-- Your objective --
What you submit must be an exact copy of the listing below, with no images in it.

-- Records to process --
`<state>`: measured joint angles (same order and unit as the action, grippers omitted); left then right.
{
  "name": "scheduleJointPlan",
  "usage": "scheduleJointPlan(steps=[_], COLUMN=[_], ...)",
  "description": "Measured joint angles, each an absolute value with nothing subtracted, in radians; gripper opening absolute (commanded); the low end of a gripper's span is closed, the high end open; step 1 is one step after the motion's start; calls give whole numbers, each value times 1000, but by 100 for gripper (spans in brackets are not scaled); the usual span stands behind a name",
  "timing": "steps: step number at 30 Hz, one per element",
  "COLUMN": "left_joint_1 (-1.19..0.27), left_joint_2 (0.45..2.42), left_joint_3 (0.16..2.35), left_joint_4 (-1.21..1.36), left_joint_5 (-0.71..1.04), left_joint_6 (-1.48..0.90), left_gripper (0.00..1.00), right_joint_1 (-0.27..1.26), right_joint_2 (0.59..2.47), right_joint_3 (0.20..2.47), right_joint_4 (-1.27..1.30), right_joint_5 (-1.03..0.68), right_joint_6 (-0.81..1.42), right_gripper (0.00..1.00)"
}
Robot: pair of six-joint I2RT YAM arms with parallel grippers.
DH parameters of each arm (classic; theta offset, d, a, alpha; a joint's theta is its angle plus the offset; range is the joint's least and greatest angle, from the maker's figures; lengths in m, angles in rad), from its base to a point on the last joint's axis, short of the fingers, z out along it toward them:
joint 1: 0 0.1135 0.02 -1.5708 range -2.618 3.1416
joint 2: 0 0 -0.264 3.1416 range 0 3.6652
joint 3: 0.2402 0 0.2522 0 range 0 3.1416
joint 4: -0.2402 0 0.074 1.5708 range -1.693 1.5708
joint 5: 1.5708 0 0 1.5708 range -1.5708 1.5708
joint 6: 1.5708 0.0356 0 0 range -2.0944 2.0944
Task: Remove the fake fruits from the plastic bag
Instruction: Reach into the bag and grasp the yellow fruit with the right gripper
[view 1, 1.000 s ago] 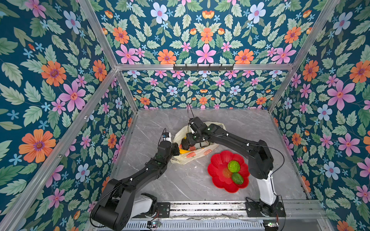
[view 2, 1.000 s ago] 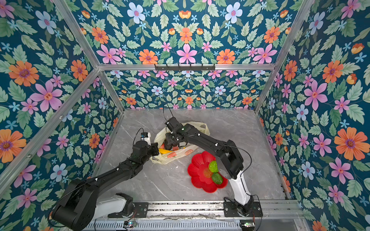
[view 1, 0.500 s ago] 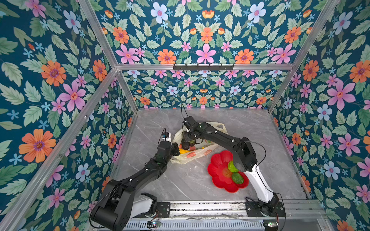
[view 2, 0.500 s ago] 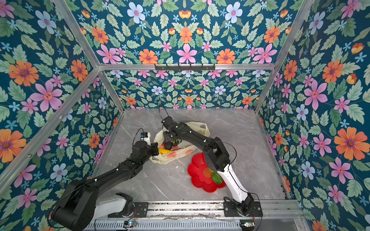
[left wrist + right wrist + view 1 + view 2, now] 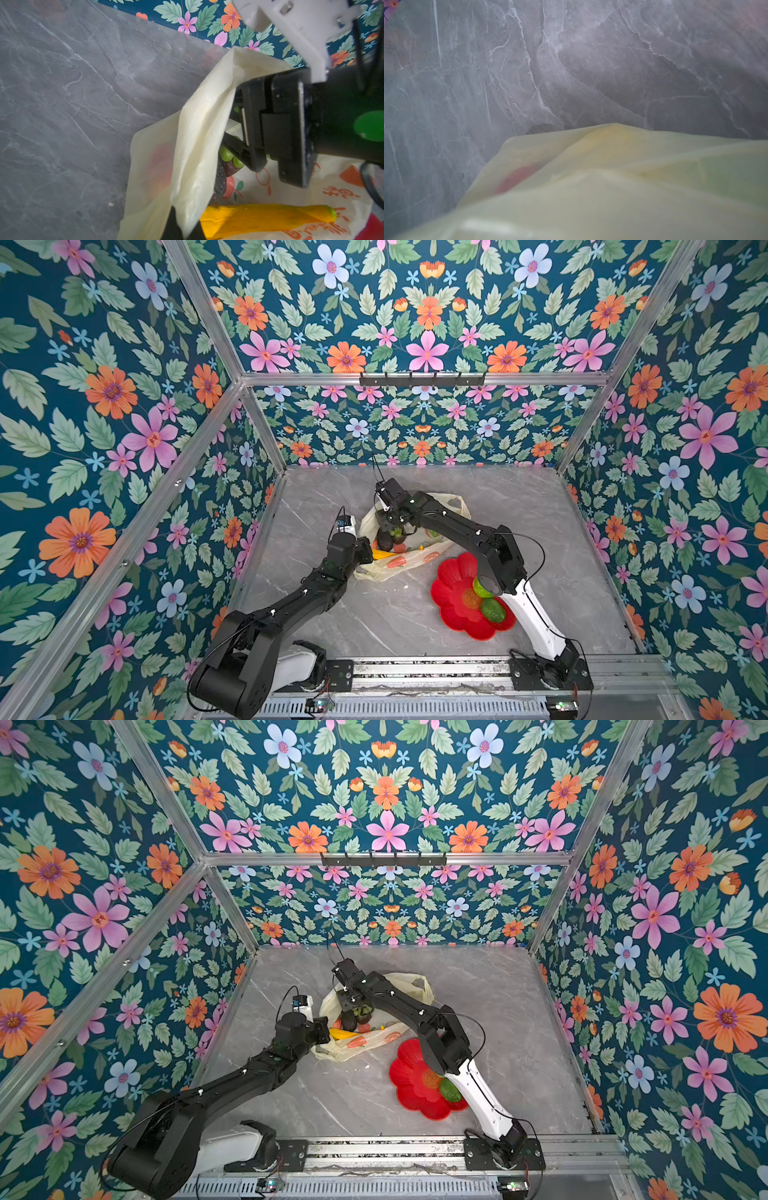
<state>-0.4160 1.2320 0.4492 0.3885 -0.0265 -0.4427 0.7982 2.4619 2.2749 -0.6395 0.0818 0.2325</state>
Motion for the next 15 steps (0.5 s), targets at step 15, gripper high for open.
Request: scheduleJointPlan(steps=[15], left_joint_1=[-416], left_joint_2=[1232], left_joint_3=[449], left_joint_4=[388], left_joint_5=[-27], left_joint_6=[-443], left_gripper=[0], right_joint_1=[791], right_joint_2=[2548], right_joint_3=[2392], right_joint_4=[-672], right_joint_5=[176], right_joint_6=[183], right_gripper=[69])
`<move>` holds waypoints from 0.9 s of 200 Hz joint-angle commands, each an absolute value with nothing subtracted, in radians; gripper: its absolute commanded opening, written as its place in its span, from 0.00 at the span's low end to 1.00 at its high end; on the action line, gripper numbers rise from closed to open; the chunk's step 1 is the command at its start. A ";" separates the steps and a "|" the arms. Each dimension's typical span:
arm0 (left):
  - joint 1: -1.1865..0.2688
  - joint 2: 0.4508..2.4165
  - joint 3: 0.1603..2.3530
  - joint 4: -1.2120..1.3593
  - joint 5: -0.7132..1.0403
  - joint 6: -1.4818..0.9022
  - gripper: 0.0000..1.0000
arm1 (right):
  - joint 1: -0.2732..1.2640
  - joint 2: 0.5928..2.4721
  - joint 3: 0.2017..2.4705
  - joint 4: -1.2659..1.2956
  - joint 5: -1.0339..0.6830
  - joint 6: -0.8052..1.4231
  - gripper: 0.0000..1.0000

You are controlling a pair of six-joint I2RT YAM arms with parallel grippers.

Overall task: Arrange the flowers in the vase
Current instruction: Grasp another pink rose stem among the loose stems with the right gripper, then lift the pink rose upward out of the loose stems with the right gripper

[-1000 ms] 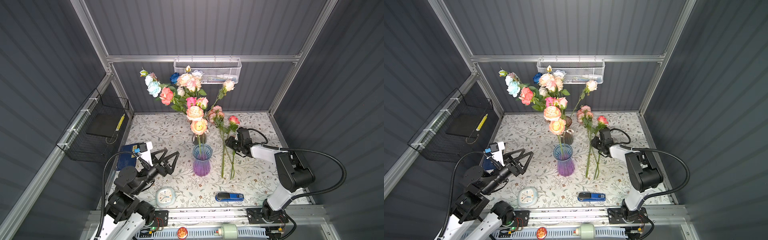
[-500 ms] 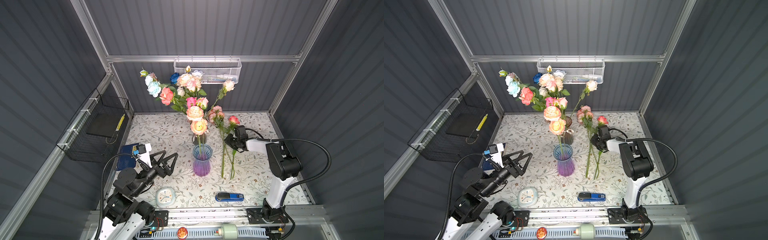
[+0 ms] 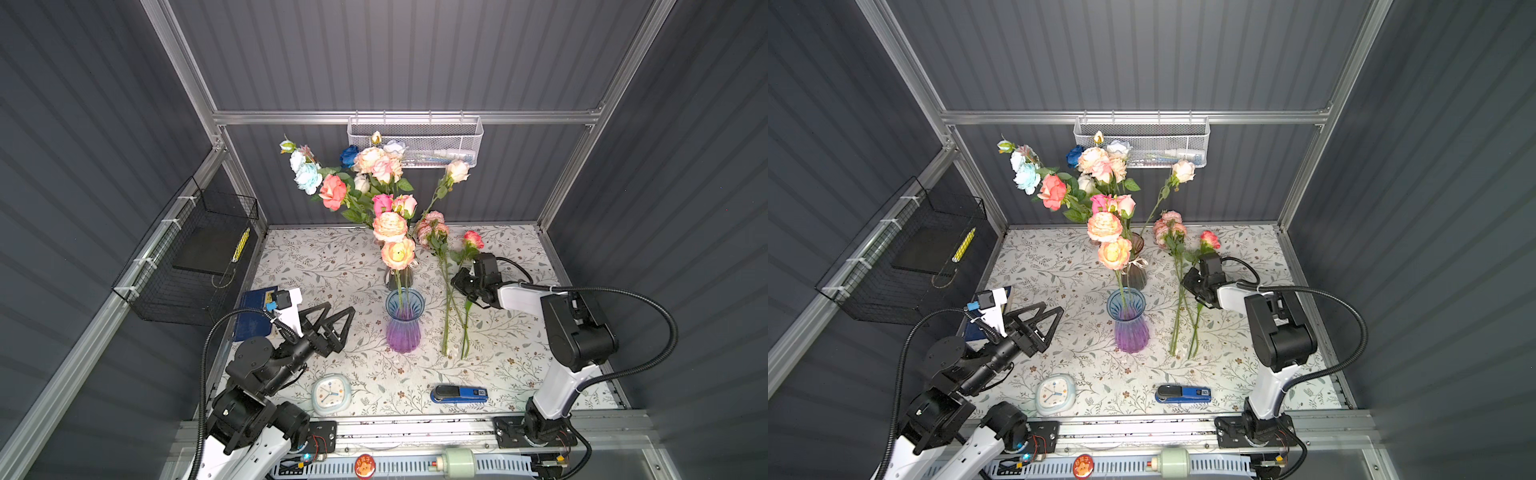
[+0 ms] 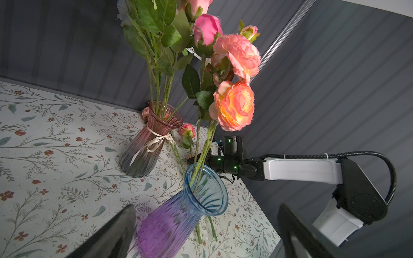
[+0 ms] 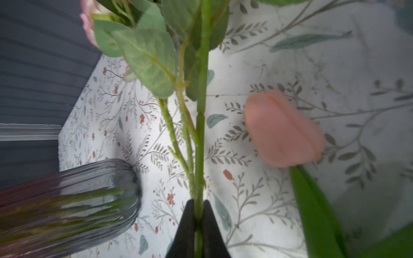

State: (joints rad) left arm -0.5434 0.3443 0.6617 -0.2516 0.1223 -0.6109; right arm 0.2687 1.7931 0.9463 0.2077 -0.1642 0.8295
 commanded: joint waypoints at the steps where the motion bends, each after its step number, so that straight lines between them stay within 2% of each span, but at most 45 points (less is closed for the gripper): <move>1: -0.540 0.341 0.678 -0.255 0.115 -0.606 1.00 | 0.268 1.706 0.908 0.269 -0.142 0.799 0.04; 48: -0.539 0.341 0.682 -0.256 0.112 -0.603 1.00 | 0.276 1.467 0.825 0.259 -0.094 0.738 0.03; 114: -0.540 0.347 0.696 -0.255 0.113 -0.595 1.00 | 0.328 1.018 0.800 0.084 -0.036 0.637 0.02; 149: -0.540 0.353 0.697 -0.250 0.117 -0.596 1.00 | 0.450 0.865 0.868 -0.001 0.019 0.568 0.01; 180: -0.539 0.357 0.699 -0.249 0.118 -0.597 1.00 | 0.599 0.849 1.005 -0.013 0.060 0.495 0.02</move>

-- Solution --
`<state>`: measured joint angles (same order and unit as the action, grippers omitted); left then right.
{
  "name": "scheduleJointPlan",
  "usage": "scheduleJointPlan(steps=[_], COLUMN=[_], ...)",
  "description": "Measured joint angles, each an absolute value with nothing subtracted, in radians; gripper opening absolute (commanded); the low end of a gripper's span is closed, the high end open; step 1 is one step after the motion's start; calls give whole numbers, each value times 1000, but by 100 for gripper (spans in brackets are not scaled); the usual span stands behind a name",
  "timing": "steps: step number at 30 Hz, one per element",
  "COLUMN": "left_joint_1 (-1.19..0.27), left_joint_2 (0.45..2.42), left_joint_3 (0.16..2.35), left_joint_4 (-1.21..1.36), left_joint_5 (-0.71..1.04), left_joint_6 (-1.48..0.90), left_gripper (0.00..1.00), right_joint_1 (-0.27..1.26), right_joint_2 (0.59..2.47), right_joint_3 (0.20..2.47), right_joint_4 (-1.27..1.30), right_joint_5 (-1.03..0.68), right_joint_6 (-0.81..1.42), right_gripper (0.00..1.00)"
}
Robot: pair of six-joint I2RT YAM arms with parallel grippers.
DH parameters of each arm (classic; theta offset, d, a, alpha; a joint's theta is its angle plus the offset; range is the joint's least and greatest angle, from the maker's figures; lengths in m, angles in rad), from its base to a point on the last joint's axis, short of the fingers, z out along it toward them:
joint 1: 0 0.1135 0.02 -1.5708 range -2.618 3.1416
joint 2: 0 0 -0.264 3.1416 range 0 3.6652
joint 3: 0.2402 0 0.2522 0 range 0 3.1416
joint 4: -0.2402 0 0.074 1.5708 range -1.693 1.5708
joint 5: 1.5708 0 0 1.5708 range -1.5708 1.5708
joint 6: 1.5708 0.0356 0 0 range -2.0944 2.0944
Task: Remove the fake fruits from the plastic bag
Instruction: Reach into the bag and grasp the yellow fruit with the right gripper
[view 1, 1.000 s ago] 
[view 2, 1.000 s ago] 
[view 1, 0.500 s ago] 
[view 2, 0.500 s ago] 
[left wrist + right wrist + view 1 + view 2, now] 
<state>-0.4160 1.2320 0.4492 0.3885 -0.0265 -0.4427 0.7982 2.4619 2.2749 -0.6395 0.0818 0.2325</state>
Motion for the next 15 steps (0.5 s), targets at step 15, gripper high for open.
Request: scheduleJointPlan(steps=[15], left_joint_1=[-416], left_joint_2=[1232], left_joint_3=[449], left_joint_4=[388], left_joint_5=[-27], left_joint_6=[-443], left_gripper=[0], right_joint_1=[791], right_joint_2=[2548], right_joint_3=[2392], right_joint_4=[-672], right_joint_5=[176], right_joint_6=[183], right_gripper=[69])
`<move>` holds waypoints from 0.9 s of 200 Hz joint-angle commands, each an absolute value with nothing subtracted, in radians; gripper: its absolute commanded opening, written as its place in its span, from 0.00 at the span's low end to 1.00 at its high end; on the action line, gripper numbers rise from closed to open; the chunk's step 1 is the command at its start. A ";" separates the steps and a "|" the arms. Each dimension's typical span:
arm0 (left):
  - joint 1: -1.1865..0.2688
  - joint 2: 0.4508..2.4165
  - joint 3: 0.1603..2.3530
  - joint 4: -1.2120..1.3593
  - joint 5: -0.7132..1.0403
  - joint 6: -1.4818..0.9022
  - gripper: 0.0000..1.0000
arm1 (right):
  - joint 1: -0.2732..1.2640
  - joint 2: 0.5928..2.4721
  - joint 3: 0.2017..2.4705
  - joint 4: -1.2659..1.2956
  - joint 5: -1.0339..0.6830
  - joint 6: -0.8052..1.4231
  - gripper: 0.0000..1.0000

You are controlling a pair of six-joint I2RT YAM arms with parallel grippers.

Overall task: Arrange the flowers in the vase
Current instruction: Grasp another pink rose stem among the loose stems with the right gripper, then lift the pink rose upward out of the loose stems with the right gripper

[-1000 ms] 
[-500 ms] 
[+0 ms] 
[+0 ms] 
[+0 ms] 

State: (joints rad) left arm -0.5434 0.3443 0.6617 -0.2516 0.1223 -0.6109; right arm 0.2687 1.7931 0.9463 0.2077 -0.1642 0.8295
 commanded: joint waypoints at the steps where the motion bends, each after its step number, so that straight lines between them stay within 2% of each span, but at most 45 points (less is closed for the gripper): <move>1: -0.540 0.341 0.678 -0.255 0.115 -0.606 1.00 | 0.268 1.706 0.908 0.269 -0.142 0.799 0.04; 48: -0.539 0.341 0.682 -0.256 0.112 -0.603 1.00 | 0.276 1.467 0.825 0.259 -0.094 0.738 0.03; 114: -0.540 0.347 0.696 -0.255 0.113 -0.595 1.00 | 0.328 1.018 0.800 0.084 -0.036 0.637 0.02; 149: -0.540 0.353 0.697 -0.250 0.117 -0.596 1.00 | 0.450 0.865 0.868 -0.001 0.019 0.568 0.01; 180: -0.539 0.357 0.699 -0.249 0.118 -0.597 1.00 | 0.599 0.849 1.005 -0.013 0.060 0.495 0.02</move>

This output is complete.